All assignments for the class will be listed here.
- Five homework assignments, each with 2-3 programming problems.
- A midterm “tutorial” assignment where you will write up a short tutorial on a data science subject.
- A final project, done in groups, on a data science problem of your choosing.
All assignments will be released by 11:59 PM ET on the release date, and are due at 11:59pm ET (midnight) on the due date.
You are expected to know and adhere to the course policies, which govern late days, submissions, and collaboration.
We may occasionally modify assignment dates and scopes. If we do that, there will be an announcement in-class and an update here.
|Release date||Due date|
|Homework 1||Aug 26||Sep 12|
|Homework 2||Sep 13||Oct 1|
|Homework 3||Oct 2||Oct 24|
|Tutorial Proposal||Sep 16||Sep 27|
|Tutorial Evaluation||Oct 24||Oct 29|
|Homework 4||Oct 25||Nov 11|
|Homework 5||Nov 12||Nov 25|
|Final Project Proposal||Oct 21||Nov 1|
|Final Project Video||Dec 5|
|Final Project Feedback||Dec 6||Dec 6|
|Final Project Report||Dec 11|
TAs may not be available to answer questions about an assignment after its due date; keep this in mind before deciding to use your grace days.
Homeworks are distributed as Jupyter notebooks, submitted for auto-grading via Diderot.
To get access to the course materials, go to Diderot and register using your
andrew.cmu.edu account. Select our course “15-388 Practical Data Science” and use the code
35603 to register.
The five homeworks in this course are all auto-graded programming assignments. Here is some information to get you started:
Begin by setting up the environment: you need Python 3.6.7 or later, PIP (Python package manager) for that version, and Git (version control software) installed.
Environments are notoriously difficult to debug, especially if grown slowly over time.
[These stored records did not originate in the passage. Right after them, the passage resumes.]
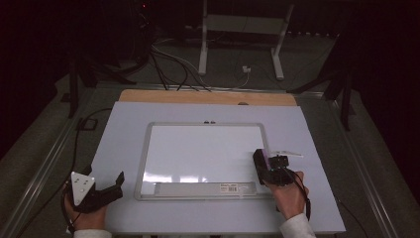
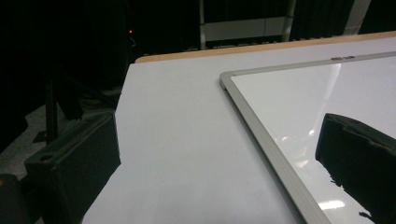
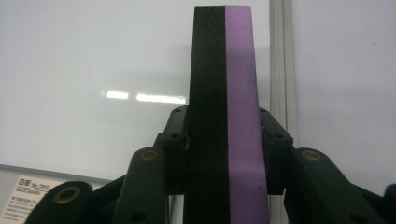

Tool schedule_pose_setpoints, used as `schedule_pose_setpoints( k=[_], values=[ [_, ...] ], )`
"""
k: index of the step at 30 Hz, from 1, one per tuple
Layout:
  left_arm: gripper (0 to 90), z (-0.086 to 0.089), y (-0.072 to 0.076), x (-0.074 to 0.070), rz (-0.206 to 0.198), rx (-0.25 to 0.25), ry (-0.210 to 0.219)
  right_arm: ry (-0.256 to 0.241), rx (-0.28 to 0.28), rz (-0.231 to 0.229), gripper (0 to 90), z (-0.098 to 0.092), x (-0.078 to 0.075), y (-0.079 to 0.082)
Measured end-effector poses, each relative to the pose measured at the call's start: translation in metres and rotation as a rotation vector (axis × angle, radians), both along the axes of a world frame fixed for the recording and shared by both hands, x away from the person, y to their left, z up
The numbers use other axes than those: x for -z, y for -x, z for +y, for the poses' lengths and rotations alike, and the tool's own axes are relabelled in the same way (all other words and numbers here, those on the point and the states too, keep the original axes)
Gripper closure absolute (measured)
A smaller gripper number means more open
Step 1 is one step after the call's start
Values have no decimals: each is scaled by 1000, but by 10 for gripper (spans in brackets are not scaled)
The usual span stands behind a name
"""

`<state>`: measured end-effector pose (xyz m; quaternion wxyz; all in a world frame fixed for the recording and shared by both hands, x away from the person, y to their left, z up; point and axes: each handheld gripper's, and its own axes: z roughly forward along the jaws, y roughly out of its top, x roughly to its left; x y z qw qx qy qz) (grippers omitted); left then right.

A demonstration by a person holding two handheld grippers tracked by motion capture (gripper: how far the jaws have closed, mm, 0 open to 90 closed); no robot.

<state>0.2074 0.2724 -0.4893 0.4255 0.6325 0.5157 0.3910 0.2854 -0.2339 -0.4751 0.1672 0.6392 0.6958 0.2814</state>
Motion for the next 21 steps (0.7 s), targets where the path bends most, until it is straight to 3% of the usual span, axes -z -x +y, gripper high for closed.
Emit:
schedule_pose_setpoints(
  k=[6, 9, 21],
  values=[
    [6, 0, 0, 0, 1, 1, -2, 13, 14, 20, 632, -2, 9, 4],
    [6, 0, 0, 0, 3, 0, -3, 8, 21, -6, 633, -3, 13, 8],
    [6, 0, 0, 0, 4, 1, -3, 46, 42, 2, 635, -3, 12, 18]
  ],
)
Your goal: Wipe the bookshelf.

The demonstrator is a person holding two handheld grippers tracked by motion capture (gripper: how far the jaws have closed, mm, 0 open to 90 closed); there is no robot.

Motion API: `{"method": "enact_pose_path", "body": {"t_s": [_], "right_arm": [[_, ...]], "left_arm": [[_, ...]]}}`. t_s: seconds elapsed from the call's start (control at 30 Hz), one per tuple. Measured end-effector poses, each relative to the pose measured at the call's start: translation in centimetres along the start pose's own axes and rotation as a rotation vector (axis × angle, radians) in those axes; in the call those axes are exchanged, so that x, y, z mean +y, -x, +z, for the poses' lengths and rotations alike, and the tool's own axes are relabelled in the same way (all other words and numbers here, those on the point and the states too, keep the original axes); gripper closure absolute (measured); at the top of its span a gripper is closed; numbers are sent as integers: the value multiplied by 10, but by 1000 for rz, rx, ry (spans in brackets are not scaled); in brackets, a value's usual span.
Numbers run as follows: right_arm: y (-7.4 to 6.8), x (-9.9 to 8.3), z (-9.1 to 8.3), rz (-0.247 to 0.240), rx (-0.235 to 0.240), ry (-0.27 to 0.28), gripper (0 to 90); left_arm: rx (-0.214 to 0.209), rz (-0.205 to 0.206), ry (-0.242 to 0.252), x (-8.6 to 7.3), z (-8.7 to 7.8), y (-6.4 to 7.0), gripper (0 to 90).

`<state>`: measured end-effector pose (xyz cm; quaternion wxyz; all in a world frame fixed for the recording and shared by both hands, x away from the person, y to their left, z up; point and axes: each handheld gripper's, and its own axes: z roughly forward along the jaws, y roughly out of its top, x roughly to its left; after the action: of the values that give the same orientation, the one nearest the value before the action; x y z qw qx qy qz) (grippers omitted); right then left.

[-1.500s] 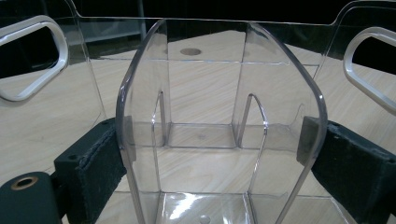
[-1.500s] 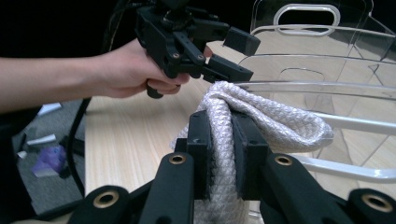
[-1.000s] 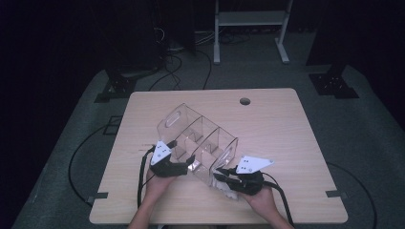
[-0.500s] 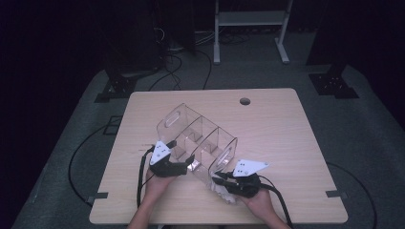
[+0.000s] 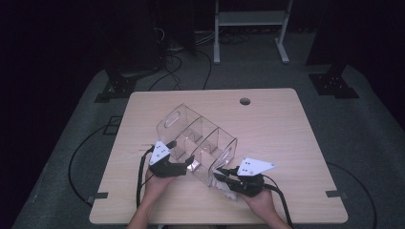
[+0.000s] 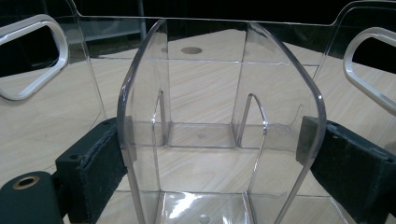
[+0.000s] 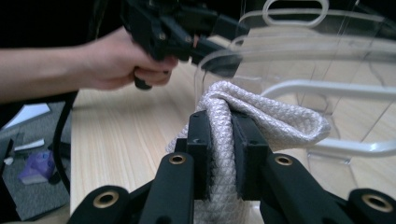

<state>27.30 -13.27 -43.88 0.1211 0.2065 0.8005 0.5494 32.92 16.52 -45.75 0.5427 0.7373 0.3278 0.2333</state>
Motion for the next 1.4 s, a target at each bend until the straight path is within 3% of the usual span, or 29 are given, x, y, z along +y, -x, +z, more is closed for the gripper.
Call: {"method": "enact_pose_path", "body": {"t_s": [0.1, 0.27, 0.4, 0.47, 0.63, 0.7, 0.77, 0.83, 0.97, 1.03, 1.13, 1.2, 1.23, 1.3, 1.4], "right_arm": [[2, -2, 1, 3, 1, -7, 783], [15, -14, 5, 65, 13, -41, 782], [8, -14, 10, 35, 29, -48, 783], [12, -14, 9, 40, 34, -56, 783], [32, -23, 5, 92, -35, -81, 782], [32, -26, 7, 109, -22, -83, 782], [28, -25, 9, 70, -29, -93, 781], [32, -23, 8, 66, -38, -103, 780], [51, -25, 1, 124, -102, -86, 781], [54, -27, 0, 174, -88, -76, 781], [41, -24, 4, 133, -60, -81, 781], [38, -22, 5, 93, -77, -97, 782], [42, -22, 4, 95, -93, -99, 782], [56, -23, -1, 141, -133, -81, 781], [65, -24, -4, 186, -145, -69, 782]], "left_arm": [[-2, -1, -6, 0, 0, 0, 86], [2, 2, -1, 0, 0, 0, 86], [-7, -1, -3, 0, -1, -2, 86], [-6, 0, -8, 0, -1, -2, 87], [-5, 0, -6, 0, -1, -1, 87], [-7, -1, -6, 0, -1, -1, 87], [-9, 2, -10, 0, -1, -2, 87], [-8, 2, -11, 0, -1, -1, 88], [-9, 0, -6, 0, -1, -1, 87], [-10, 0, -5, 0, -1, -2, 87], [-16, 2, -11, 0, -2, -3, 87], [-16, 5, -14, 0, -2, -3, 88], [-14, 7, -16, 1, -2, -3, 88], [-15, 5, -15, 0, -3, -3, 89], [-15, 2, -10, 0, -3, -3, 89]]}}
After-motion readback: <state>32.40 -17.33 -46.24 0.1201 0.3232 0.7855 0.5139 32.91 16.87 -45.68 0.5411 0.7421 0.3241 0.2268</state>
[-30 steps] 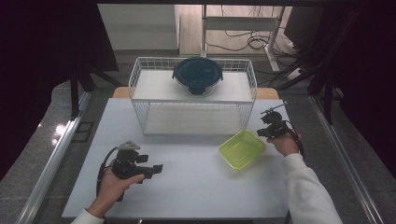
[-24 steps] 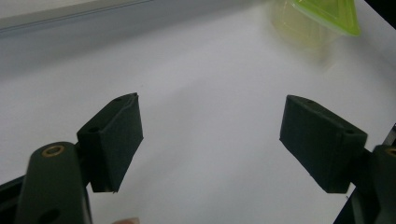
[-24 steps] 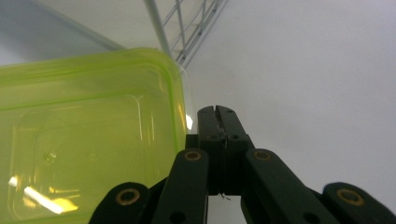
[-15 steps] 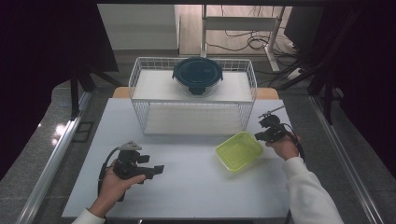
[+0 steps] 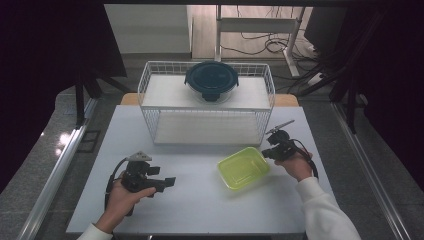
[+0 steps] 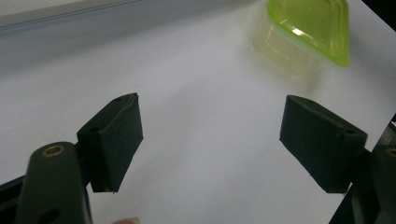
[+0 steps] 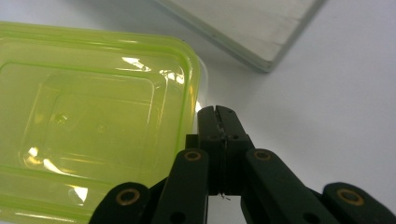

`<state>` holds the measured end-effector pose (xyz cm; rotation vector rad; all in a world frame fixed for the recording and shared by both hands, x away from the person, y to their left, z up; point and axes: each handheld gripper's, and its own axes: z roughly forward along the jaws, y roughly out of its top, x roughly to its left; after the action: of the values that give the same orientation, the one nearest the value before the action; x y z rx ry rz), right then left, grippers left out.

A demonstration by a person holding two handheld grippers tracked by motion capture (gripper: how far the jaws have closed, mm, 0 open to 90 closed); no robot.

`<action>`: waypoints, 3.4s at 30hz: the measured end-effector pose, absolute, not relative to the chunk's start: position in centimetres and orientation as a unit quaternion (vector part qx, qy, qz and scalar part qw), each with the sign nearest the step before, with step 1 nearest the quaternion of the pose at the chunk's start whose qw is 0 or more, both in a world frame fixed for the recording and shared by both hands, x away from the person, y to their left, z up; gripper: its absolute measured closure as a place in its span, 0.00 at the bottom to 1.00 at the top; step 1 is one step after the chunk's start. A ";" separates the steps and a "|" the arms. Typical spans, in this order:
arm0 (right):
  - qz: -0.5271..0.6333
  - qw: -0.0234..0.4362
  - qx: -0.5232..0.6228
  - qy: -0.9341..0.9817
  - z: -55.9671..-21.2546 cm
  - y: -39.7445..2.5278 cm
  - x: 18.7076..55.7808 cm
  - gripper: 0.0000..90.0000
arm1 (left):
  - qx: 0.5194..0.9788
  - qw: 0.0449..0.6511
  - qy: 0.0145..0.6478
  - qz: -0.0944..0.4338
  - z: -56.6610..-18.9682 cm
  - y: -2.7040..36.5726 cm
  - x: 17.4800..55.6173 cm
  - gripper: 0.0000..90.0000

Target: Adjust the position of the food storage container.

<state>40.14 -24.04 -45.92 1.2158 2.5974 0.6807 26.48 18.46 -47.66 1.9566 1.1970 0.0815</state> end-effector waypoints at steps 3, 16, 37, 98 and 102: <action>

While we encourage you to experiment with setting your environment up, we will only provide technical support for these three configurations:
Vagrant If you want a ready-to-use environment, take a look at our custom Vagrantfile. Vagrant is a popular tool that allows you to rapidly provision (set up) a virtual machine and we have written a configuration file (and tutorial) that prepares everything for the course. This is the easiest method.
Anaconda Download and install it here.
Windows Subsystem for Linux If you are running Windows, consider using the WSL. Begin by following these instructions to install WSL. Once you have created your account, run this to install the prerequisite system packages:
sudo apt update sudo apt upgrade -yq sudo apt install -yq python3 python3-pip git
Your linux home directory is located at either
\\wsl$\home\<linux-username> (WSL2) or
C:\Users\%USERNAME%\AppData\Local\Packages\CanonicalGroupLimited.UbuntuonWindows_79rhkp1fndgsc\LocalState\rootfs\home\<linux-username> (WSL1). Create a shortcut to this folder.
Move the homework handouts to this folder to make them accessible to the Ubuntu app. You can upload the completed
.ipynb files directly from this folder.
.tgz file using any archive extractor. Each archive contains:
requirements.txt, which details the Python dependencies;
[...].ipynb, which has the questions in an IPython Notebook; and
- additional data files which are needed to run the notebook and should not be submitted.
Begin by installing the dependencies in
requirements.txt. With pip, you can use
pip3 -r requirements.txt. Then you can start the Jupyter notebook server with the command:
jupyter notebook <path-to-folder>, or
python3 -m jupyter notebook <path-to-folder>
For more help on running a Jupyter notebook, you can view the Jupyter quick start guide.
Our question files contain tests to allow you to rapidly check that your own code is working. We score your submissions based on a more extensive set of tests.
You can submit each homework by uploading the
.ipynb file through the Diderot website. Do not rename the file or alter any function signatures; we rely on these for automatic grading.
You should get a score breakdown after a few minutes.
In lieu of a midterm exam, students will write a tutorial on a data science topic of their choosing. More information will be posted here when the assignment is released. Again, no late days are permitted on the tutorial, and failure to submit by the deadline will result in zero points.
The final project of the course will consist of a large data science project done in teams of 2-3 people (single person or four person teams will be considered on an individual basis). The final report for this project will be a Jupyter notebook detailing the data collection, analysis, and results. In addition to the report, teams will also prepare a short video for showing during a final project video session. More information and dates is available on the project page.
No late days are permitted on the final project, and failure to submit by the deadline will result in zero points.